If, as an investor, you had been blessed with perfect foresight in early 2009, you might have made for the hills, armed with a suitcase of cash, a weapon, a tin helmet, and a stock of canned food. If the insurrections across north Africa and the Middle East, soaring energy prices, and rising inflation in emerging markets hadn’t put you off, you would have trembled at the aftershocks of the debt crisis. These have since included stop-start economic growth, budget cuts in the west, continuing falls in house prices. They also included an existential eurozone debt crisis and the rather meaningless decision by Standard and Poor’s, the credit rating agency, to strip the US of its AAA credit rating. But if you had disengaged from financial markets at that point, you would have been dead wrong. Even after the sharp falls in July and August, stock markets, including the FTSE 100 index, are still 30-70 per cent higher than in March 2009. Currency and commodity markets have provided good returns. Farmland has done well, and even commercial property has proved a money-spinner, with prices rising from their lows, and some decent rental income returns.
So what’s going on? My view is that financial markets bungee-jumped upwards out of the abyss three years ago, thanks to the extraordinary policies implemented by governments and central banks to prevent the banking system from collapsing and the economy from sinking into a depression. Many of those policies are now being terminated or reversed. The leap in the financial markets has been exhilarating but the crisis of over-indebtedness is not over, as evidenced by the continued weakness of the US and eurozone economies. It is time to watch out for both volatility and disappointment.
Why debt is a threat
The financial crisis of 2008/09 marked the end of a two-decade long credit boom, leaving a sea of debt. Reducing the burden of debt weakens economic growth and takes a long time. It also deepens tensions between debtor and creditor countries about who is supposed to do what, for example, between the US and China, and Germany and the eurozone periphery. Lowering debt burdens undermines investment returns because it creates a deflationary environment: economic and employment growth is weak, the credit system becomes dysfunctional, interest rates remain low and asset prices struggle. There are two ways out.

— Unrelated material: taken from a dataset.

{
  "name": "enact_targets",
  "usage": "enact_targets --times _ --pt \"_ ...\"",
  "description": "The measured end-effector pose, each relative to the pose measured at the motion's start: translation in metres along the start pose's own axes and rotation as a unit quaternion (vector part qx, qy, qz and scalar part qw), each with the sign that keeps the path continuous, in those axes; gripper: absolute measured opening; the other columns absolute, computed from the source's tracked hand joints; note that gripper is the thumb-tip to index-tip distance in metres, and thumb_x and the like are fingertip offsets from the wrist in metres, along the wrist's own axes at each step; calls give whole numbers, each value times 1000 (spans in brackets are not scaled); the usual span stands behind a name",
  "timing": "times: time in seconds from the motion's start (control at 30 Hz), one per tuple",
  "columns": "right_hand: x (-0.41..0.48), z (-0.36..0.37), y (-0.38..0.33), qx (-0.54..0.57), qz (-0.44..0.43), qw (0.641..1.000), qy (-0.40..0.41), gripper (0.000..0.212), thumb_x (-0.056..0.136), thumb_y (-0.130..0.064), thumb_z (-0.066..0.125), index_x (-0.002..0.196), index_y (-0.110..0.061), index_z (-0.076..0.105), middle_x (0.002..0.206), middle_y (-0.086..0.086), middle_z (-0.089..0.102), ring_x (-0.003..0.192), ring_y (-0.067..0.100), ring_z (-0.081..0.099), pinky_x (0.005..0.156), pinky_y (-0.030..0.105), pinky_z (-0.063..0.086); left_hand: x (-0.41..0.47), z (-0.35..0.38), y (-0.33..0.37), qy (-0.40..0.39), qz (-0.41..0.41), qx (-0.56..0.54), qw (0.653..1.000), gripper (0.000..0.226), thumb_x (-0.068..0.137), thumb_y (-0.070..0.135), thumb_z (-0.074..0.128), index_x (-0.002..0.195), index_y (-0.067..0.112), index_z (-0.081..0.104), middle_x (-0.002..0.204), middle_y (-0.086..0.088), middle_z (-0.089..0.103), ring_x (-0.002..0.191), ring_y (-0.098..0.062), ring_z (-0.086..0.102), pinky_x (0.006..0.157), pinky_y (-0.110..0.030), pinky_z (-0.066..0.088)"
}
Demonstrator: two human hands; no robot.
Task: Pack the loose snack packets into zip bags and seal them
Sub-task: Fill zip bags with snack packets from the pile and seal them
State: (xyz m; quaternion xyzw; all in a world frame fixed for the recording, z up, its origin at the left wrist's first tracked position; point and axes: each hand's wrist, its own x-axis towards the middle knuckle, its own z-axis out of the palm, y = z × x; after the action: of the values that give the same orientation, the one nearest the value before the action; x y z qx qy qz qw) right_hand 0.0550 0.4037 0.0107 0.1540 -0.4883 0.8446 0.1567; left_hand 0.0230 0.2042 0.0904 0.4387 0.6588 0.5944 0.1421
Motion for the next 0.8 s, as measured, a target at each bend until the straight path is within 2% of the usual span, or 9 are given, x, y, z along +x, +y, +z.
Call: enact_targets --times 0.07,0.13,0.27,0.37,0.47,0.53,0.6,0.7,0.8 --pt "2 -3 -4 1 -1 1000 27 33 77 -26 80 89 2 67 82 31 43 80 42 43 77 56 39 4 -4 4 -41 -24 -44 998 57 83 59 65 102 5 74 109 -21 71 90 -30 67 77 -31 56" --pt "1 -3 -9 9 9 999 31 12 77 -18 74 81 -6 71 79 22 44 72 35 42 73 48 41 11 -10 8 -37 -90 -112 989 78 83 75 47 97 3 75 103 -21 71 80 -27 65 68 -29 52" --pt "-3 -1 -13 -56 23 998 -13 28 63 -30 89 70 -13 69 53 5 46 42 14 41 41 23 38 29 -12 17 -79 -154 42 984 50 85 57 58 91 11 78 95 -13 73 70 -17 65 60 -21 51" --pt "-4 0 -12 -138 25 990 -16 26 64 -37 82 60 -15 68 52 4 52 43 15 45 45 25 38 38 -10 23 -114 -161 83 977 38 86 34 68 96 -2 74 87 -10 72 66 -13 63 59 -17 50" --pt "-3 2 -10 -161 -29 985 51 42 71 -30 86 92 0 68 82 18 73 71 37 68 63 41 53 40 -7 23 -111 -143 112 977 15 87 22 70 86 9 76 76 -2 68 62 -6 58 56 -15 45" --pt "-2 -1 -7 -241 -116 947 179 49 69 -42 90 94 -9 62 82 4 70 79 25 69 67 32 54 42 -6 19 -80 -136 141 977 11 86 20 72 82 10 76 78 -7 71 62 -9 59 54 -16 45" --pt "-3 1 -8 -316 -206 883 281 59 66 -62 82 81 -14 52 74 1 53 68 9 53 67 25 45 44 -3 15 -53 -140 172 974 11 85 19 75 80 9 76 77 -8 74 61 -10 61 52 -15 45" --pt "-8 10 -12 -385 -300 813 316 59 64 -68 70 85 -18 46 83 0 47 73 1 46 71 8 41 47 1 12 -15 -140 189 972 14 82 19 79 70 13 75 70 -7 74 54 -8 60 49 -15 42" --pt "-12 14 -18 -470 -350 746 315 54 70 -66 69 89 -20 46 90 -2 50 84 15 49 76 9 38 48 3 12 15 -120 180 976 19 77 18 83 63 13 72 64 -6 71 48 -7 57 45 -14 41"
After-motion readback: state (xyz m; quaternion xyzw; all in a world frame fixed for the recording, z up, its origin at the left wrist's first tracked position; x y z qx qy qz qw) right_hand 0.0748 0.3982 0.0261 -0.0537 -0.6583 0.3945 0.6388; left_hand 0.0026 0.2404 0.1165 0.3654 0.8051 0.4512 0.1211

One route is austerity, or the financial equivalent of “rehab.” Debt has to repaid or restructured, and sometimes forgiven, and borrowers have to earn the income necessary to service and repay their debts. But austerity only works if the economy keeps growing. If not, you end up heading towards a “debt trap.” The debt burden continues to grow and public debt, in particular, becomes unsustainably large and unstable. This can lead to disorderly default, the imposition of hitherto unacceptable economic and financial controls, and in extremis, social collapse and hyperinflation.
Britain and other western debtor countries are still lumbering down the austerity route—some more quickly than others. But these are still early days, and the outlook for economic growth is highly uncertain. One or two countries, notably Greece, are in danger of sliding into a debt trap. To see the consequences for a country already in one, look at Japan, whose debt crisis erupted in 1989. Private (mostly company) indebtedness did decline sharply after 1997, but because of the fundamental weakness of the economy—growth has been up and down five times since 1990 and averages about 1 per cent a year — price deflation and persistent policy inertia, public debt has exploded from about 52 per cent of GDP in 1989 to about 220 per cent today.
While institutional investors may have made money by riding the ups and downs of these cycles, Mr and Mrs Watanabe have had a miserable time, drawing on their savings to maintain living standards. The Nikkei stock market index is still 75 per cent below its peak, and government bond yields have been in around 1-2 per cent for years. Property and land prices have picked up a bit since 2005, but remain half their level in 1989, and no higher than they were in 1986.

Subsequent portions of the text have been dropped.